As we stood in the room, waiting for our husbands, we all were praying. You will think this strange—but we were praising the Lord. I know that so many would find that so hard to believe! But God had given us an awesome gift! Wanda’s faith was incredible—and it spread over into our lives in such a wonderful way. As we were standing, with arms raised toward heaven, thanking the Almighty for the gift of mercy and grace—I felt mother touch my back, almost as if she was wanting to get closer. But when I opened my eyes, mother was further down to my left. The touch came from my right. Aimee was across the room on the other side of the bed. I turned around and no one was there. Maybe it was an angel. Maybe it was God’s gentle way of allowing Wanda to say goodbye. I felt His love. More than I can say.

A few hours later, we left the hospital to drive home. Home. What did it mean to me? Surely I would never look at anything the same. Jeff and I drove Mark’s car home. Pastor Tom drove Mark. I sat in the seat that Wanda had just a few days before. I leaned it all the way back to shield my face from passing cars. I wept quietly. As Jeff made a few phone calls, he wept openly. Hardly able to talk at times. That was my total undoing.

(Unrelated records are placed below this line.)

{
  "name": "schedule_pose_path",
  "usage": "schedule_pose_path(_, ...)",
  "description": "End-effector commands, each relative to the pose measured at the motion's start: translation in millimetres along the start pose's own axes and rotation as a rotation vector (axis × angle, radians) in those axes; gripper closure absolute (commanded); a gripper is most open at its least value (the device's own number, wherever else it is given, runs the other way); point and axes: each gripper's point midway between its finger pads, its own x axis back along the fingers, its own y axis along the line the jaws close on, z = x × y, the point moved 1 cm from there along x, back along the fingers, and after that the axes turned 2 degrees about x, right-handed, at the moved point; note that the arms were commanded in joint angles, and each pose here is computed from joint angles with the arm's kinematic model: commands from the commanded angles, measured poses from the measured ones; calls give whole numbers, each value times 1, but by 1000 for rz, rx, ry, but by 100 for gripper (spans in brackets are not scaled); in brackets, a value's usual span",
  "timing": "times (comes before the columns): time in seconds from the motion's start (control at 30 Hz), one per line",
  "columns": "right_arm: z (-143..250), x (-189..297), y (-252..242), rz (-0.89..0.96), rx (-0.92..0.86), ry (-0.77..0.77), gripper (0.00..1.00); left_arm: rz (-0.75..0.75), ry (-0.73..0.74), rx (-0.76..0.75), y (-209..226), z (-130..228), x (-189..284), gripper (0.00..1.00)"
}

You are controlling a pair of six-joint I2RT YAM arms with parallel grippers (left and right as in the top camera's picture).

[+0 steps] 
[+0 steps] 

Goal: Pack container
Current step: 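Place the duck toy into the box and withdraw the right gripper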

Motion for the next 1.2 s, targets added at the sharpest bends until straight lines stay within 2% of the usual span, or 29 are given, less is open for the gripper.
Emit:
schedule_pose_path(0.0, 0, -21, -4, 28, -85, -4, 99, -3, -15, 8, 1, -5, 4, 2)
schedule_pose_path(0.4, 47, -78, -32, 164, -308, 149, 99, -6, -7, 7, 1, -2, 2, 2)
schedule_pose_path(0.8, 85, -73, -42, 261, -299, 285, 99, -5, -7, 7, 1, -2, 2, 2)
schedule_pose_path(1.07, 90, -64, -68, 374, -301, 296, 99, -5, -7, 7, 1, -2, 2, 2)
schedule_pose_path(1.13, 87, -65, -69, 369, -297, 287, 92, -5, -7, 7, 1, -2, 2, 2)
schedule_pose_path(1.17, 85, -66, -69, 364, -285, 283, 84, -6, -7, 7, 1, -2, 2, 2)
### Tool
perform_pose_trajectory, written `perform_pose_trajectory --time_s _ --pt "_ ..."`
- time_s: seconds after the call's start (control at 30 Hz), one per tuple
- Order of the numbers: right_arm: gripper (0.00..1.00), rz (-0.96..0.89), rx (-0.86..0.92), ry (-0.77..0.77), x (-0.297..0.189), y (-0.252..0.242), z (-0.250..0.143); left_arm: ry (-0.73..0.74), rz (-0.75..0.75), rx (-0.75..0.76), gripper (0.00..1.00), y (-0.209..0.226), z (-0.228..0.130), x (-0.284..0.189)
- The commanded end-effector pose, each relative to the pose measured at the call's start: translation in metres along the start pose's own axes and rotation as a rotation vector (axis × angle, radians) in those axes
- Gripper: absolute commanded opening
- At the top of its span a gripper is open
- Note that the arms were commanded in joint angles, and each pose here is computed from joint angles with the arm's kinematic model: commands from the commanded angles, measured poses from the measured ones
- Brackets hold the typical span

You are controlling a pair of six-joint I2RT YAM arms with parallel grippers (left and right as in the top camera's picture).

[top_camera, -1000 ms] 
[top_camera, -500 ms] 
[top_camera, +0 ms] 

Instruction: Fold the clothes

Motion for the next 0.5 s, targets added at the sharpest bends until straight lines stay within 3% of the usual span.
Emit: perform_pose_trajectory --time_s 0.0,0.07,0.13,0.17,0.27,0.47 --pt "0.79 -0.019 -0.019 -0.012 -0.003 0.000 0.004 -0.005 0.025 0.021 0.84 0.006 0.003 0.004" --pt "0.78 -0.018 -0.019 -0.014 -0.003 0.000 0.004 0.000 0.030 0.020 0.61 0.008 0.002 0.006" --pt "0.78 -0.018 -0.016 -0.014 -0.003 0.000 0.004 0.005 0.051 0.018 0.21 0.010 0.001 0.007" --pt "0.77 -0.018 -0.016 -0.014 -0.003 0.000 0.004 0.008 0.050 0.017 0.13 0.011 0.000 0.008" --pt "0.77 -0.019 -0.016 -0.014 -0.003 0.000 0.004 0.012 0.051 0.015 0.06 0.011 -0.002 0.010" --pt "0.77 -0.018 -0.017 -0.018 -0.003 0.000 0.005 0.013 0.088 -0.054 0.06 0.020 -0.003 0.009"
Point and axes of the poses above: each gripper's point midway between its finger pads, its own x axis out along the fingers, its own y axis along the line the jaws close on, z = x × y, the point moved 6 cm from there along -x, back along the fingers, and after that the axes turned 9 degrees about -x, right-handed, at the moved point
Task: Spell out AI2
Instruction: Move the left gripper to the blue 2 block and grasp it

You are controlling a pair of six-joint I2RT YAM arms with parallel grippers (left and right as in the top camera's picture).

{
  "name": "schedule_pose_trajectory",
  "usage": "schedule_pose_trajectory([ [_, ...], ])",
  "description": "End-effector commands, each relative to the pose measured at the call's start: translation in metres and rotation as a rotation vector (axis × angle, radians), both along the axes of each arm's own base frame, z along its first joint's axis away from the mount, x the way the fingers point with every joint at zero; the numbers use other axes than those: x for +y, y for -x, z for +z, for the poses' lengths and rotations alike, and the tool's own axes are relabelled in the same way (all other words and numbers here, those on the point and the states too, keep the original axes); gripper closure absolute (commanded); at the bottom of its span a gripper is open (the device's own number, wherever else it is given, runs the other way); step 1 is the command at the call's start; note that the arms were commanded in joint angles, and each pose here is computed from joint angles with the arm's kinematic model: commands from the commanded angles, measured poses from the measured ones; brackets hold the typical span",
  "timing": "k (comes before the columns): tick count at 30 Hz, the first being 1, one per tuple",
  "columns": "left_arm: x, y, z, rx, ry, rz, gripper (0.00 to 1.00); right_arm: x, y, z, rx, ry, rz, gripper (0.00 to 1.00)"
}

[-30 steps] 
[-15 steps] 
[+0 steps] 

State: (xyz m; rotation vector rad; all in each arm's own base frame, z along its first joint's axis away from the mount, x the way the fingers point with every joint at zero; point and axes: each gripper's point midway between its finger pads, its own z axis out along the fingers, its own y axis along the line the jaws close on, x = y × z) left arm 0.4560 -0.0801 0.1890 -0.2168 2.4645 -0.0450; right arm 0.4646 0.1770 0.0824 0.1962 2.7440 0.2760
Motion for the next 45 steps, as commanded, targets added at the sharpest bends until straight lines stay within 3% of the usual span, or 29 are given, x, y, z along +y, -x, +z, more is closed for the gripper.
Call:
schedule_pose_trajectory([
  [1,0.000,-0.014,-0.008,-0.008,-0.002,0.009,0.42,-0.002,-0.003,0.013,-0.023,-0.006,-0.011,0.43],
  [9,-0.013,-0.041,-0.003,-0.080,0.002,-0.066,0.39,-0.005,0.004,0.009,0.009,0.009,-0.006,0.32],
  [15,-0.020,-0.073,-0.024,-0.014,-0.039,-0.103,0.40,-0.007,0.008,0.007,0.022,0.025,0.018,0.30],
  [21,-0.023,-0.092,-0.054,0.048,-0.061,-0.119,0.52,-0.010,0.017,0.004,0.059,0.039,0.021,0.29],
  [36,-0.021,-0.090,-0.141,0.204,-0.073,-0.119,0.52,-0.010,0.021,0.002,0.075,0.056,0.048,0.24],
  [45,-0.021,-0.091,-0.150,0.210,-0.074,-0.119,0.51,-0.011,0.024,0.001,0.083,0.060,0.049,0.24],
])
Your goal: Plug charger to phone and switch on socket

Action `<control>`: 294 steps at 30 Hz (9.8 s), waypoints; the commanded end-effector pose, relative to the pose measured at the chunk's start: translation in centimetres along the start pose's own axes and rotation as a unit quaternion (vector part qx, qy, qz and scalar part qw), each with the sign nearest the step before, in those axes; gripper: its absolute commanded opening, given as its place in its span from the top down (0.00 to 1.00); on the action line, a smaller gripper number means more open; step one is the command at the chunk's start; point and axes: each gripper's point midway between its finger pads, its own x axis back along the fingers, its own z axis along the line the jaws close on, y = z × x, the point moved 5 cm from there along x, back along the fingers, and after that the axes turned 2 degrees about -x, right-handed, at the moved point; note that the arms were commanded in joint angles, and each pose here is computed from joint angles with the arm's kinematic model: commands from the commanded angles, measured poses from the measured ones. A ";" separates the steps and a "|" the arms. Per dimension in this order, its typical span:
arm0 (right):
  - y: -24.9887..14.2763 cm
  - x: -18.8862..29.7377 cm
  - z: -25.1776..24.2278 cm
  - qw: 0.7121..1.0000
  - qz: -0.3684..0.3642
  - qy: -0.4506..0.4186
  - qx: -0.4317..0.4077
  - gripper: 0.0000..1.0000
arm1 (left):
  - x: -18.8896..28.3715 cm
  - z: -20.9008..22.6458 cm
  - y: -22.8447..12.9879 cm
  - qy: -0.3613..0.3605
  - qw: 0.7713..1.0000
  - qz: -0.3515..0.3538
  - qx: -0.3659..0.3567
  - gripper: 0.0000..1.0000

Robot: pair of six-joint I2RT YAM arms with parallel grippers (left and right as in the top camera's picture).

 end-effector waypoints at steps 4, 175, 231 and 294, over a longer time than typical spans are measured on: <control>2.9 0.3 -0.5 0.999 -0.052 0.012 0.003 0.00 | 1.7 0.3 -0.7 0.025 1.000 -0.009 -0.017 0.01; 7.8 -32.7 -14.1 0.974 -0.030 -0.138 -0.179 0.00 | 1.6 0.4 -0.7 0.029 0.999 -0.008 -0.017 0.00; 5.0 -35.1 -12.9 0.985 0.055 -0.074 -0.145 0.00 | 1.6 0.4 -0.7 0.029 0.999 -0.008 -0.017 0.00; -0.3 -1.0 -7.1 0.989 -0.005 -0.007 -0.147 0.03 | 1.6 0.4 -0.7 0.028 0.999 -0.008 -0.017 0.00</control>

I am leaving this post as is. Only minor details were left out. I was glad she didn’t leave on the 11th, for that is Grandbuddy’s birthday. Nor on the 14th…for Mark always celebrated the sweetheart day with much grandeur. Those days needed to retain their good memories. But she left us right in the middle. On the 12th. God knows what is best for all His beloved children. Even when we can’t see His plan for the tears in our eyes…it’s still exists. We must keep trusting. Just as Wanda did. Although she didn’t know the “whys” —she trusted.

So do I.

Today, we leave for vacation. I have 3 more posts regarding this time last year. I will save them until I return. Next week is the 12th. Aimee and I will be together sharing memories of Wanda while we are on vacation. Mother is in Israel. God is working incredibly sweet blessings in Mark and Victoria’s life. They are doing very well. I thank you for all your prayers.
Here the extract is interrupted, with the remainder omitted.